> [Task to complete]:
The lines needed are those below that contain the word "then"; copy each one.

> [Available data]:
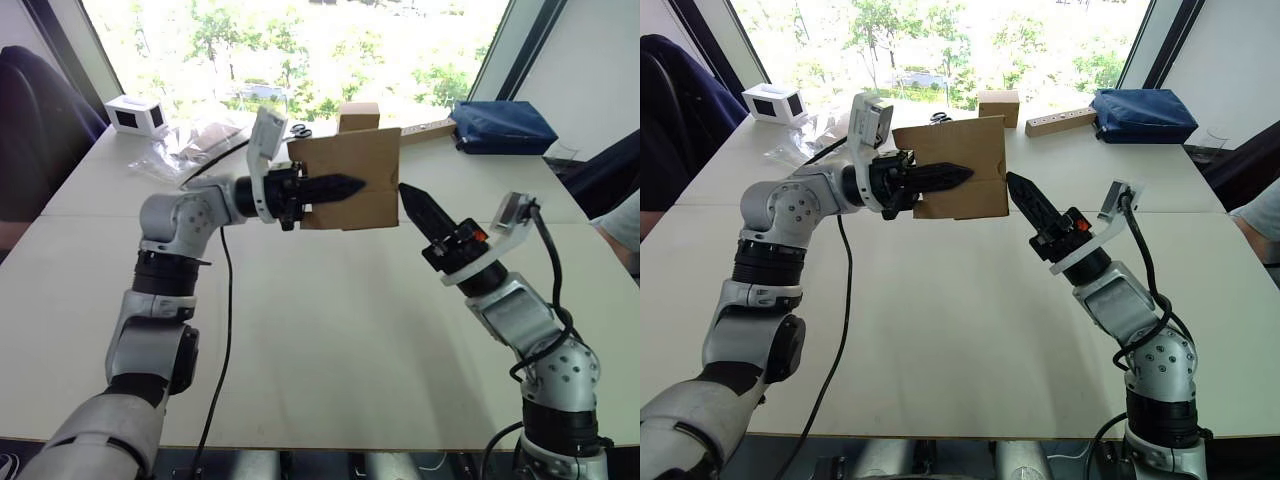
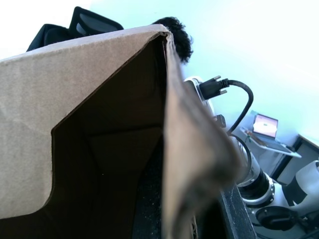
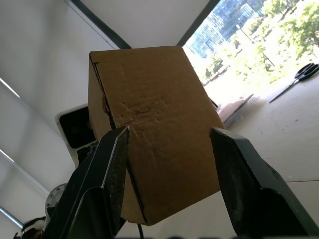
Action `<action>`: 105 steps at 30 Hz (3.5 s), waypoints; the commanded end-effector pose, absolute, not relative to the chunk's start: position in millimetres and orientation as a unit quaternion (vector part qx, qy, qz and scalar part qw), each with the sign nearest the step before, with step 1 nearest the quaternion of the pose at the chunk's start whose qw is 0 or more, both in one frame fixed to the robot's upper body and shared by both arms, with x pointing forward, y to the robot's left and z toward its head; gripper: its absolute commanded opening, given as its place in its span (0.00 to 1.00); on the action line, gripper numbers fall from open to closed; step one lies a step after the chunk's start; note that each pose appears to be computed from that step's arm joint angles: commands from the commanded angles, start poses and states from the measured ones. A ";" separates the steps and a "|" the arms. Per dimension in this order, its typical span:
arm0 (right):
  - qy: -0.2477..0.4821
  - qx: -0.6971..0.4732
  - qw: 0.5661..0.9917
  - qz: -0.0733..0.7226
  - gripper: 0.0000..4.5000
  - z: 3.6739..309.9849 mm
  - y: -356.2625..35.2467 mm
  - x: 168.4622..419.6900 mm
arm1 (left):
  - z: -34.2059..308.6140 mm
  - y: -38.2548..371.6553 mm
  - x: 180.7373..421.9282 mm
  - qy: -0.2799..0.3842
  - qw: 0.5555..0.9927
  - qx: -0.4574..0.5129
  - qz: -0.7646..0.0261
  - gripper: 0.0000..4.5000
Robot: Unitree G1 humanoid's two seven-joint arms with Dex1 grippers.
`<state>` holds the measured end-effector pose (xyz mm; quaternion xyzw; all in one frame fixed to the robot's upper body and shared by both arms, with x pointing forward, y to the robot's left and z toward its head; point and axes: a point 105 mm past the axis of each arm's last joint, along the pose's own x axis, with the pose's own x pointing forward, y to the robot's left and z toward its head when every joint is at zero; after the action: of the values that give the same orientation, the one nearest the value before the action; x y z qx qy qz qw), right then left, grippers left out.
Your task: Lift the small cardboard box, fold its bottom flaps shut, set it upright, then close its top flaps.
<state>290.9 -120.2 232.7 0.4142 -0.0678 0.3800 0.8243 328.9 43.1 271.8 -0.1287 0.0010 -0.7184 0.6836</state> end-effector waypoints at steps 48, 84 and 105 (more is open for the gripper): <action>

> [Answer box]:
`<state>` holds the measured end-effector pose (xyz mm; quaternion xyzw; all in one frame fixed to the robot's upper body and shared by both arms, with x pointing forward, y to the robot's left and z toward its head; point and axes: a point 105 mm past the axis of each arm's last joint, along the pose's own x axis, with the pose's own x pointing forward, y to the robot's left and z toward its head when every joint is at zero; after the action: of the values that give the same orientation, the one nearest the value before the action; x y z qx qy qz qw), right then left, grippers left out.
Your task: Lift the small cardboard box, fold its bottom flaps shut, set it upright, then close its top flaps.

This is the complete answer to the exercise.